__TASK OBJECTIVE__.
Copy, from the data below, each line that has the word "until".

Collected data entries:
---
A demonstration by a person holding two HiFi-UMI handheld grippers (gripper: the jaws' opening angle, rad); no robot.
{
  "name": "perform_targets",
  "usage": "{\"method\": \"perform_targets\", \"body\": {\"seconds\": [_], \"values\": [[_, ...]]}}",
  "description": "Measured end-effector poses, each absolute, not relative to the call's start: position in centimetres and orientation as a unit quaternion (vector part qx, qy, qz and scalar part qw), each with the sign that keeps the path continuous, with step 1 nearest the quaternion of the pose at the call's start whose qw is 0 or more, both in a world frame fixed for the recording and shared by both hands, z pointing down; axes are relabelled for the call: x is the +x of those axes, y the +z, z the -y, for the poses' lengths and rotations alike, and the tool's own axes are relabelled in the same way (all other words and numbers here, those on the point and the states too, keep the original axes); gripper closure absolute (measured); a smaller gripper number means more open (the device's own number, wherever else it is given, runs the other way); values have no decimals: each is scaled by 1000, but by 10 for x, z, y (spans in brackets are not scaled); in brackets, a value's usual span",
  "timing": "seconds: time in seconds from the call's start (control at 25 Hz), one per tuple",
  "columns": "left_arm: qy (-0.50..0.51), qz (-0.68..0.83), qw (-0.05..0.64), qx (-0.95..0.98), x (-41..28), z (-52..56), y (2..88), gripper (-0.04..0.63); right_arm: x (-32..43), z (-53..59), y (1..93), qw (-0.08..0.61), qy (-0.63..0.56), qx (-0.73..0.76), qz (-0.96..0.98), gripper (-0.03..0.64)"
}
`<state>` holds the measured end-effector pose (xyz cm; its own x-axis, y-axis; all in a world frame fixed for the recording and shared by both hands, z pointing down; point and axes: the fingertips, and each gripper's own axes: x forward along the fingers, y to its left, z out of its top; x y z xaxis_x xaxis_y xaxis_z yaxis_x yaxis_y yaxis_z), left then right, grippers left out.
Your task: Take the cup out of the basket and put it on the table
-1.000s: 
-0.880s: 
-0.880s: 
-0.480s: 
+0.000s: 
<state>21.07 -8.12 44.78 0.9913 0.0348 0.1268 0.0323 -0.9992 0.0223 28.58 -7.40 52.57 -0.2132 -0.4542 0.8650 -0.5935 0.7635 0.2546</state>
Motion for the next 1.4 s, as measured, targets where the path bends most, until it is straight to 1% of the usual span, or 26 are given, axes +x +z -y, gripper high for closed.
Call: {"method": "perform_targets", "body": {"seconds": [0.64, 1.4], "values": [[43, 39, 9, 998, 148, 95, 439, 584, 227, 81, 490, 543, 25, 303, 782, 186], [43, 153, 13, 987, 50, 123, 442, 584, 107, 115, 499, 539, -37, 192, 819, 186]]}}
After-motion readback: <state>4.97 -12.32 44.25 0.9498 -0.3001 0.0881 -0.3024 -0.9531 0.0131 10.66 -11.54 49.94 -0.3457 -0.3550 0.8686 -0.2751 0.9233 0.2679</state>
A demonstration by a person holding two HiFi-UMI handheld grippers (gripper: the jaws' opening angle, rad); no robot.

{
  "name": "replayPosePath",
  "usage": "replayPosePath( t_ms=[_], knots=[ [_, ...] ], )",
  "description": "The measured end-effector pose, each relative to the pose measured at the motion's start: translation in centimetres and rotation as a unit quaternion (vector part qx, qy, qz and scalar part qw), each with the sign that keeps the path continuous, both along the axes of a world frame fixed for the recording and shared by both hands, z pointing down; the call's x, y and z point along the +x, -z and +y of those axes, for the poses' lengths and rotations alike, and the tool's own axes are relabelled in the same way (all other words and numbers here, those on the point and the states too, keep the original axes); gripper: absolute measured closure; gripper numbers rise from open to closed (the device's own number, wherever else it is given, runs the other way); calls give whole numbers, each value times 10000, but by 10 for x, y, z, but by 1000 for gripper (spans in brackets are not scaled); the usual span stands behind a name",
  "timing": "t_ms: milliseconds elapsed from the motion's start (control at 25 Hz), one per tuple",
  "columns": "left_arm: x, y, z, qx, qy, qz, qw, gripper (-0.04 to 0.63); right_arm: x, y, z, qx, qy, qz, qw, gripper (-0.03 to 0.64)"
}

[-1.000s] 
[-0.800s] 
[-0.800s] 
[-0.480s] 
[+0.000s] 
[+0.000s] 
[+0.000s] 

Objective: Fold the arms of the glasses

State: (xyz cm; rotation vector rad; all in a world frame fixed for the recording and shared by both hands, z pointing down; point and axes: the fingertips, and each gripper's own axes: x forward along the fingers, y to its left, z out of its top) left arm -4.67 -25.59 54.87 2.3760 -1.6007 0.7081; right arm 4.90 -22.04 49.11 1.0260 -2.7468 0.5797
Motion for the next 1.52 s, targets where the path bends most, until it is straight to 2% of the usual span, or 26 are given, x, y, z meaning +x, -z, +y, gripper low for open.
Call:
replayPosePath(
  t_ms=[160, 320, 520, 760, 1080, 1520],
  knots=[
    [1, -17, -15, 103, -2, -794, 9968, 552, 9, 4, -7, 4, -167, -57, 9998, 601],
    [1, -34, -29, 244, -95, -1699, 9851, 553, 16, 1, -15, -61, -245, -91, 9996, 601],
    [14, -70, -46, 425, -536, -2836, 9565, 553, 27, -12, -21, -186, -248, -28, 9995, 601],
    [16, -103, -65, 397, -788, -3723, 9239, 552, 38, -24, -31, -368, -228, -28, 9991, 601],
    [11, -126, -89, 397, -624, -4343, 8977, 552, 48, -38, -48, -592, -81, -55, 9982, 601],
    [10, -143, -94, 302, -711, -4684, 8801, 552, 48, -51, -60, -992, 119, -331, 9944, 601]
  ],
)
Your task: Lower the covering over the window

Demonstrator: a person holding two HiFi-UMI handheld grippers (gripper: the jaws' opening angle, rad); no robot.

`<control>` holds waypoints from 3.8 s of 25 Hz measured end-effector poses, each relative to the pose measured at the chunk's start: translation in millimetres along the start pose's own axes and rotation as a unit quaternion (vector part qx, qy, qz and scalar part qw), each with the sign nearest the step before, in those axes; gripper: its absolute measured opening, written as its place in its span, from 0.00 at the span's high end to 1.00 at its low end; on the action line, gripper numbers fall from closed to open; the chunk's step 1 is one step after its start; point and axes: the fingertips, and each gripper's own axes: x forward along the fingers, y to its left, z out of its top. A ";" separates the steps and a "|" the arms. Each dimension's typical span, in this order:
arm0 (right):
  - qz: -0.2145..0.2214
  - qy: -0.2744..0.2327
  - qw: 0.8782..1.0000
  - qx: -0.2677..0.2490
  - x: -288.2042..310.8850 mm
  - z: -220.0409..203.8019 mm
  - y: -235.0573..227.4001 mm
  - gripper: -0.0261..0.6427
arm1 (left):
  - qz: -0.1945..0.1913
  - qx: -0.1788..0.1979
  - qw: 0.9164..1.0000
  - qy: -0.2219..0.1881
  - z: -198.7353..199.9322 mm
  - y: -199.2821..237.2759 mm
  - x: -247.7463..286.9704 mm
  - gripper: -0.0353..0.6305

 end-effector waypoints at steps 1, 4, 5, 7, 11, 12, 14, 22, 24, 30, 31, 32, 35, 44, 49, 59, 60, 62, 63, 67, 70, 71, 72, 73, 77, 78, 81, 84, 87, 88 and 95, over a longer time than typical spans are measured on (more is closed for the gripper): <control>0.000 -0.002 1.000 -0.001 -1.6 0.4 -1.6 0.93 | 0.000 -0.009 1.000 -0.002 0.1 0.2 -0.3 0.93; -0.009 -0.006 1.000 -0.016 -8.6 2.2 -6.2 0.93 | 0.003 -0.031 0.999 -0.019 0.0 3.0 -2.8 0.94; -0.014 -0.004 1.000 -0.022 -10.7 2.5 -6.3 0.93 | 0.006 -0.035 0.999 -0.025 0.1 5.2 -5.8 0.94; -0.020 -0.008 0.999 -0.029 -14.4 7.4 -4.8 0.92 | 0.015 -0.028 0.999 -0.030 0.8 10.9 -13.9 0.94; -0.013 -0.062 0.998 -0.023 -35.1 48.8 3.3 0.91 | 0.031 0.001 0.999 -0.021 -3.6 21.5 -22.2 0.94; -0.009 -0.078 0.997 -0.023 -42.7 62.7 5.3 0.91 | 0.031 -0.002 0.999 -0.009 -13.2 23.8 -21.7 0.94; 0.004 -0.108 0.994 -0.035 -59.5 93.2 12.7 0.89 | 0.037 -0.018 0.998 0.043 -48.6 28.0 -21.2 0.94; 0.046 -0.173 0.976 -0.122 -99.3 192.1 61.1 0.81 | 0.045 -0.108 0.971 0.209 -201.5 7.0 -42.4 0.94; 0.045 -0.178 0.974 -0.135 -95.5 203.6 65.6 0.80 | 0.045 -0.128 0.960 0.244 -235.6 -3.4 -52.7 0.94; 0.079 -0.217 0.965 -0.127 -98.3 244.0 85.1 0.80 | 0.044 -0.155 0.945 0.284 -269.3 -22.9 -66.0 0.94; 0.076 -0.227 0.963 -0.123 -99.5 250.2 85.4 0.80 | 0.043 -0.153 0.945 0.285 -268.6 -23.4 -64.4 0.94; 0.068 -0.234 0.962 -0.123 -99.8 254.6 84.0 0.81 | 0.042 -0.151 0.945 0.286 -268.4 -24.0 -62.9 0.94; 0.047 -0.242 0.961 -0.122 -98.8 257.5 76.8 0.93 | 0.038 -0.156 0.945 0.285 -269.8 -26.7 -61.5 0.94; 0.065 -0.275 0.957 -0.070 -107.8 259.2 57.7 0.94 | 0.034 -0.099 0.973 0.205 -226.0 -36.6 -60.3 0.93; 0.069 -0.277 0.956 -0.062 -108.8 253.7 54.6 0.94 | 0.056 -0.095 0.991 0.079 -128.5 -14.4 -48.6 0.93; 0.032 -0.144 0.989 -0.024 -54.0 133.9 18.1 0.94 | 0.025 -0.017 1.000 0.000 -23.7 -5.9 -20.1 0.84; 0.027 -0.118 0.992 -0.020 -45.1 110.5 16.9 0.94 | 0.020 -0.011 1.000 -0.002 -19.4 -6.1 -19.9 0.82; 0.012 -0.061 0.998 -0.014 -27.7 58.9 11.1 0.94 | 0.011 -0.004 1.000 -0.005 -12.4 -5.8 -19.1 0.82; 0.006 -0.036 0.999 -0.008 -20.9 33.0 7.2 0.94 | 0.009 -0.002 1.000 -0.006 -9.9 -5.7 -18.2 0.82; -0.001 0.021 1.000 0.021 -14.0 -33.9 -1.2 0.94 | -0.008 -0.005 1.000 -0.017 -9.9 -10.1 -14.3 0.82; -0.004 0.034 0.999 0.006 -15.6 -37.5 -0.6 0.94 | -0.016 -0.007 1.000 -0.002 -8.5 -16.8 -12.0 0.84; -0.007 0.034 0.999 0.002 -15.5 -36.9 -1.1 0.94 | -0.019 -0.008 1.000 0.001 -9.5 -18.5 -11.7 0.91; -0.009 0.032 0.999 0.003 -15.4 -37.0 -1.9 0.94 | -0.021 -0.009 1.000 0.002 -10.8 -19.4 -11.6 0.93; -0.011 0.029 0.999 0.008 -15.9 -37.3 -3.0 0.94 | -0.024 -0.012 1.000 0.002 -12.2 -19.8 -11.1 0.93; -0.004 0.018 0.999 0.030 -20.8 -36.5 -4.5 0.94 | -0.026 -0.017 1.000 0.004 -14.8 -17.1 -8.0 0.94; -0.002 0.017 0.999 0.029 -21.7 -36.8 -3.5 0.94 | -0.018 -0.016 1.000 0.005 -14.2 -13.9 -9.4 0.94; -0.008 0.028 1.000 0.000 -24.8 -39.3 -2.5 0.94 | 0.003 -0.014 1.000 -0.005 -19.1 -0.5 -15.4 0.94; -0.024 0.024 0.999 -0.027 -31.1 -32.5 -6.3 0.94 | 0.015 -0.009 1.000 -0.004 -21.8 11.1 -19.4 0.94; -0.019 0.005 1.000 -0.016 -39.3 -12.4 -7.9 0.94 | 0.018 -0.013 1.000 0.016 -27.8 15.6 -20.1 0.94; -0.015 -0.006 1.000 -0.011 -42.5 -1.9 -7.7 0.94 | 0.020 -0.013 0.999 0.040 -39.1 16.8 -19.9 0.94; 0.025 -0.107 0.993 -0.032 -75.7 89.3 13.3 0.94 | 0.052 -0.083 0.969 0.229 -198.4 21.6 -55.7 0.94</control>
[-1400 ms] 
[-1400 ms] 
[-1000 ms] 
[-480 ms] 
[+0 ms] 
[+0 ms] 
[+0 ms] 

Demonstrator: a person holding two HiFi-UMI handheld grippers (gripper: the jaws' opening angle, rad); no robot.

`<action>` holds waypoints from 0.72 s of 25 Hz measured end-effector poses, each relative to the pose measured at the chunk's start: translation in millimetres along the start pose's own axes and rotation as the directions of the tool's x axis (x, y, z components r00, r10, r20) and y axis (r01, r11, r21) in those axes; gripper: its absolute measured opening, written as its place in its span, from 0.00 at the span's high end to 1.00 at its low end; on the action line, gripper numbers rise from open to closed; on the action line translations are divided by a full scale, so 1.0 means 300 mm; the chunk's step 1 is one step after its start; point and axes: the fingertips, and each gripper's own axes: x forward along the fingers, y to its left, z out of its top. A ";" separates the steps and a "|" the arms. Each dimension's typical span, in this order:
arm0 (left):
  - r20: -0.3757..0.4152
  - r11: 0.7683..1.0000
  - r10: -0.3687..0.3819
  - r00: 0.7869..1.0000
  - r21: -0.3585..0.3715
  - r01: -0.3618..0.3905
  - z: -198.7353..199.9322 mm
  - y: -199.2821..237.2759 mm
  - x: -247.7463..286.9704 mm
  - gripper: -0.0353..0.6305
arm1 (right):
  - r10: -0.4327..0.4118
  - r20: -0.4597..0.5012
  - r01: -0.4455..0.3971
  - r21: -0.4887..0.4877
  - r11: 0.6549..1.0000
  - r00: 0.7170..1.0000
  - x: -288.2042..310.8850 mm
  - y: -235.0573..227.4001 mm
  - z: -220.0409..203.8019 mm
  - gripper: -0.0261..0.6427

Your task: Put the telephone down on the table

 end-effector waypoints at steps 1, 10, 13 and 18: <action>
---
__SOLUTION TO THE EXERCISE__.
Motion for the next 1.4 s, as measured, targets where the path bends most, until it is straight to 1% of the usual span, or 26 are given, axes +x +z -y, gripper high for closed.
Motion for the next 1.52 s, targets where the path bends most, until it is straight to 2% of the usual span, or 26 are given, x, y, z meaning +x, -z, +y, gripper low for open.

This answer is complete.